See PyTorch Installation for ROCm for more information.

Verify PyTorch installation#

Confirm if PyTorch is correctly installed.

  1. Verify if Pytorch is installed and detecting the GPU compute device.

    python3 -c 'import torch' 2> /dev/null && echo 'Success' || echo 'Failure'
    

    Expected result:

    Success
    
  2. Enter command to test if the GPU is available.

    python3 -c 'import torch; print(torch.cuda.is_available())'
    

    Expected result:

    True
    
  3. Enter command to display installed GPU device name.

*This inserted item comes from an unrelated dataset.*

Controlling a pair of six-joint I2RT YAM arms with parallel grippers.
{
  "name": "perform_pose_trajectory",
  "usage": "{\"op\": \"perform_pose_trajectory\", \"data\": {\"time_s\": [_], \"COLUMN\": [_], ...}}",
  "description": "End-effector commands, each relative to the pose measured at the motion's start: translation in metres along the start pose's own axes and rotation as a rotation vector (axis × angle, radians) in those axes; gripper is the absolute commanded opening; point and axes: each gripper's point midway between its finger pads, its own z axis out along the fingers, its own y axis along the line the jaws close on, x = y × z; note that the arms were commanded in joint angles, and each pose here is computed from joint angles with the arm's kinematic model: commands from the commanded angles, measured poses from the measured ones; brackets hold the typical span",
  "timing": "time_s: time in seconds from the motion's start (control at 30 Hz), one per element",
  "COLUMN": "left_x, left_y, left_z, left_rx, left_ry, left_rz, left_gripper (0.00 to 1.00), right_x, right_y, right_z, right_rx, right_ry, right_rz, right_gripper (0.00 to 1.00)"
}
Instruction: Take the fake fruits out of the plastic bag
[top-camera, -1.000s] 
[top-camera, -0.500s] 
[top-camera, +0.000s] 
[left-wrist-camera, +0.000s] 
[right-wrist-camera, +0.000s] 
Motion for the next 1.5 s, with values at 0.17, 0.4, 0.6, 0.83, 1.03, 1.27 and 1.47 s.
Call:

    python3 -c "import torch; print(f'device name [0]:', torch.cuda.get_device_name(0))"
    

    Expected result: Example: device name [0]: Radeon RX 7900 XTX

    device name [0]: <Supported AMD GPU>
    
  4. Enter command to display component information within the current PyTorch environment.

    python3 -m torch.utils.collect_env
    

    Expected result:

    PyTorch version
     
    ROCM used to build PyTorch
     
    OS
     
    Is CUDA available
     
    GPU model and configuration
     
    HIP runtime version
     
    MIOpen runtime version
    

Environment set-up is complete, and the system is ready for use with PyTorch to work with machine learning models, and algorithms.